## What to work on
Every entry below must be reproduced exactly.

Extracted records
BEGIN

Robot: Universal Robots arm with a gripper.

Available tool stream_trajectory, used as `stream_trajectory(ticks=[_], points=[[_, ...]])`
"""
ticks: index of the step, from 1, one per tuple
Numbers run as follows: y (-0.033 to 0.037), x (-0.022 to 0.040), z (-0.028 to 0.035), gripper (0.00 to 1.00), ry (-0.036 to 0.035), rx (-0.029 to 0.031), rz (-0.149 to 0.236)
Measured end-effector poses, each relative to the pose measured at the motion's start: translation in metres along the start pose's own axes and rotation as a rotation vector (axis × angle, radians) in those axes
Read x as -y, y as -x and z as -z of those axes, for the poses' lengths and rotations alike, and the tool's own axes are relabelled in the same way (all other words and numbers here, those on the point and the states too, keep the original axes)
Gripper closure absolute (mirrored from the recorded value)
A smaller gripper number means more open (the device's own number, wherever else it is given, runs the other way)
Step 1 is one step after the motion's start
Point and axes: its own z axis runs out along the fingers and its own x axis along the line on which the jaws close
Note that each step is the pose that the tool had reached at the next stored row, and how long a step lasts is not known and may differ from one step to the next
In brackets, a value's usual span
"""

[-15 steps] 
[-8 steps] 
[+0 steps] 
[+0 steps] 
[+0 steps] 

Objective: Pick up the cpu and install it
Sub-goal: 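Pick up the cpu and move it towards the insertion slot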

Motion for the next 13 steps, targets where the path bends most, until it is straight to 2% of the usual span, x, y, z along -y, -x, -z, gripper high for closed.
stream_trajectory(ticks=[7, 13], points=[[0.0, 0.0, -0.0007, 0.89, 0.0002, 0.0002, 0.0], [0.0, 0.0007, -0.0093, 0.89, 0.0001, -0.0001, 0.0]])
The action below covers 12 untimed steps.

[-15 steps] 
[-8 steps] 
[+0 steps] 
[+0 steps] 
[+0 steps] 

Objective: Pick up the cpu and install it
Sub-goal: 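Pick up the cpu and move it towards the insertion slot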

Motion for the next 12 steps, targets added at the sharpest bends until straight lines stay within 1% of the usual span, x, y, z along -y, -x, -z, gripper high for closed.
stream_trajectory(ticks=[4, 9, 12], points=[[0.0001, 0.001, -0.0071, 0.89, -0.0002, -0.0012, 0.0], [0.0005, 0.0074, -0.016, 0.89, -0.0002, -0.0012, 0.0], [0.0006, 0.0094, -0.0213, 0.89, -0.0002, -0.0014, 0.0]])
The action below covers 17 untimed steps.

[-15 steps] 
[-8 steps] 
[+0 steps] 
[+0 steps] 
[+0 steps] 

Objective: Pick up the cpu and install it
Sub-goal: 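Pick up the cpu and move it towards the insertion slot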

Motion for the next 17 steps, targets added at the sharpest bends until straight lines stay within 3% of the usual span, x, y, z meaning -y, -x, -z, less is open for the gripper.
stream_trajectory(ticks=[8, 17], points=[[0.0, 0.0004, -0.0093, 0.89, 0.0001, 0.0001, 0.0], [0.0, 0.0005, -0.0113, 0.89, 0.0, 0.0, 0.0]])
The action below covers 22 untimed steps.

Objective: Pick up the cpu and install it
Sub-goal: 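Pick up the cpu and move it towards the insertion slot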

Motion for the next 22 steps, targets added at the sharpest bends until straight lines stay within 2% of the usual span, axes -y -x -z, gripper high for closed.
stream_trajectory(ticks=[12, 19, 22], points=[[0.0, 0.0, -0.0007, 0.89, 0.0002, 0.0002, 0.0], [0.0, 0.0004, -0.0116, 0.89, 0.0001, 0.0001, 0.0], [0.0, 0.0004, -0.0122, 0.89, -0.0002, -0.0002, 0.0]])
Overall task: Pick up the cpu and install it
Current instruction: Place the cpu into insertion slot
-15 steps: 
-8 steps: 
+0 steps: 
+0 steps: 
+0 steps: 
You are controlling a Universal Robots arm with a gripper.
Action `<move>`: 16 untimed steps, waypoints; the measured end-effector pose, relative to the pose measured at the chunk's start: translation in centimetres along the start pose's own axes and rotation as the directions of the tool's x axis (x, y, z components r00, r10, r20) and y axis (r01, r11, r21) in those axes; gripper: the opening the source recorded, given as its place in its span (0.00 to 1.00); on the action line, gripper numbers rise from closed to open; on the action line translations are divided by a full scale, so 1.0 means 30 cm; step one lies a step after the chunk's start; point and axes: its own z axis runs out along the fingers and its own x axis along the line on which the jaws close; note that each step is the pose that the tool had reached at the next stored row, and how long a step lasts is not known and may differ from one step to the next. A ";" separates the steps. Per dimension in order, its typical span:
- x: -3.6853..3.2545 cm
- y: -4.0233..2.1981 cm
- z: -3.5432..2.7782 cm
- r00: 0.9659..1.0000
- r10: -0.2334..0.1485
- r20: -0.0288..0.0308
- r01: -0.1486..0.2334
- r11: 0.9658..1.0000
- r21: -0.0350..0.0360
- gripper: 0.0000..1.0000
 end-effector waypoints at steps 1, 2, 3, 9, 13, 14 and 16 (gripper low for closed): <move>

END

## Final answer
Robot: Universal Robots arm with a gripper.

Available tool stream_trajectory, used as `stream_trajectory(ticks=[_], points=[[_, ...]])`
"""
ticks: index of the step, from 1, one per tuple
Numbers run as follows: y (-0.033 to 0.037), x (-0.022 to 0.040), z (-0.028 to 0.035), gripper (0.00 to 1.00), ry (-0.036 to 0.035), rx (-0.029 to 0.031), rz (-0.149 to 0.236)
Measured end-effector poses, each relative to the pose measured at the motion's start: translation in metres along the start pose's own axes and rotation as a rotation vector (axis × angle, radians) in those axes
Read x as -y, y as -x and z as -z of those axes, for the poses' lengths and rotations alike, and the tool's own axes are relabelled in the same way (all other words and numbers here, those on the point and the states too, keep the original axes)
Gripper closure absolute (mirrored from the recorded value)
A smaller gripper number means more open (the device's own number, wherever else it is given, runs the other way)
Step 1 is one step after the motion's start
Point and axes: its own z axis runs out along the fingers and its own x axis along the line on which the jaws close
Note that each step is the pose that the tool had reached at the next stored row, and how long a step lasts is not known and may differ from one step to the next
In brackets, a value's usual span
"""

[-15 steps] 
[-8 steps] 
[+0 steps] 
[+0 steps] 
[+0 steps] 

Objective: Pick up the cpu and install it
Sub-goal: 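Pick up the cpu and move it towards the insertion slot
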
Motion for the next 13 steps, targets where the path bends most, until it is straight to 2% of the usual span, x, y, z along -y, -x, -z, gripper high for closed.
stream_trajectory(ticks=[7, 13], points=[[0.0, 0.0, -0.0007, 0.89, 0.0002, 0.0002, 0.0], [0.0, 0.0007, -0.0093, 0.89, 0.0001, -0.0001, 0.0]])
The action below covers 12 untimed steps.

[-15 steps] 
[-8 steps] 
[+0 steps] 
[+0 steps] 
[+0 steps] 

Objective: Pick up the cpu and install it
Sub-goal: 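Pick up the cpu and move it towards the insertion slot
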
Motion for the next 12 steps, targets added at the sharpest bends until straight lines stay within 1% of the usual span, x, y, z along -y, -x, -z, gripper high for closed.
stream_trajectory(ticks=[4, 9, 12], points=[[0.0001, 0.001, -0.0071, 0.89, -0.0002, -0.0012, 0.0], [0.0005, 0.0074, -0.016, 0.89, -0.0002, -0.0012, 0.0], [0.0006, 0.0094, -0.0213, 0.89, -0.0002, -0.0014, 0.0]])
The action below covers 17 untimed steps.

[-15 steps] 
[-8 steps] 
[+0 steps] 
[+0 steps] 
[+0 steps] 

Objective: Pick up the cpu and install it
Sub-goal: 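Pick up the cpu and move it towards the insertion slot
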
Motion for the next 17 steps, targets added at the sharpest bends until straight lines stay within 3% of the usual span, x, y, z meaning -y, -x, -z, less is open for the gripper.
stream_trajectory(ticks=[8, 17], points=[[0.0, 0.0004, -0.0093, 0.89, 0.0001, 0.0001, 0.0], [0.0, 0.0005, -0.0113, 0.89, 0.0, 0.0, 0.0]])
The action below covers 22 untimed steps.

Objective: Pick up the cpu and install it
Sub-goal: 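Pick up the cpu and move it towards the insertion slot
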
Motion for the next 22 steps, targets added at the sharpest bends until straight lines stay within 2% of the usual span, axes -y -x -z, gripper high for closed.
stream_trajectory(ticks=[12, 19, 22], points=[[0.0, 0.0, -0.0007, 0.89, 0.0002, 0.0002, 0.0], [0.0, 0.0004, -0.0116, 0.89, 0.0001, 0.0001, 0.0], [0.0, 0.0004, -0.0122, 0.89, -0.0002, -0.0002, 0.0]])
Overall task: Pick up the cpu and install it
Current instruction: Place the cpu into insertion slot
-15 steps: 
-8 steps: 
+0 steps: 
+0 steps: 
+0 steps: 
You are controlling a Universal Robots arm with a gripper.
Action `<move>`: 16 untimed steps, waypoints; the measured end-effector pose, relative to the pose measured at the chunk's start: translation in centimetres along the start pose's own axes and rotation as the directions of the tool's x axis (x, y, z components r00, r10, r20) and y axis (r01, r11, r21) in those axes; gripper: the opening the source recorded, given as its place in its span (0.00 to 1.00); on the action line, gripper numbers rise from closed to open; on the action line translations are divided by a full scale, so 1.0 means 30 cm; step one lies a step after the chunk's start; point and axes: its own z axis runs out along the fingers and its own x axis along the line on which the jaws close; note that each step is the pose that the tool had reached at the next stored row, and how long a step lasts is not known and may differ from one step to the next. A ";" separates the steps. Per dimension in order, its typical span:
- x: -3.6853..3.2545 cm
- y: -4.0233..2.1981 cm
- z: -3.5432..2.7782 cm
- r00: 0.9659..1.0000
- r10: -0.2334..0.1485
- r20: -0.0288..0.0308
- r01: -0.1486..0.2334
- r11: 0.9658..1.0000
- r21: -0.0350..0.0360
- gripper: 0.0000..1.0000
 end-effector waypoints at steps 1, 2, 3, 9, 13, 14 and 16 (gripper low for closed): <move>

The response to the exercise is complete.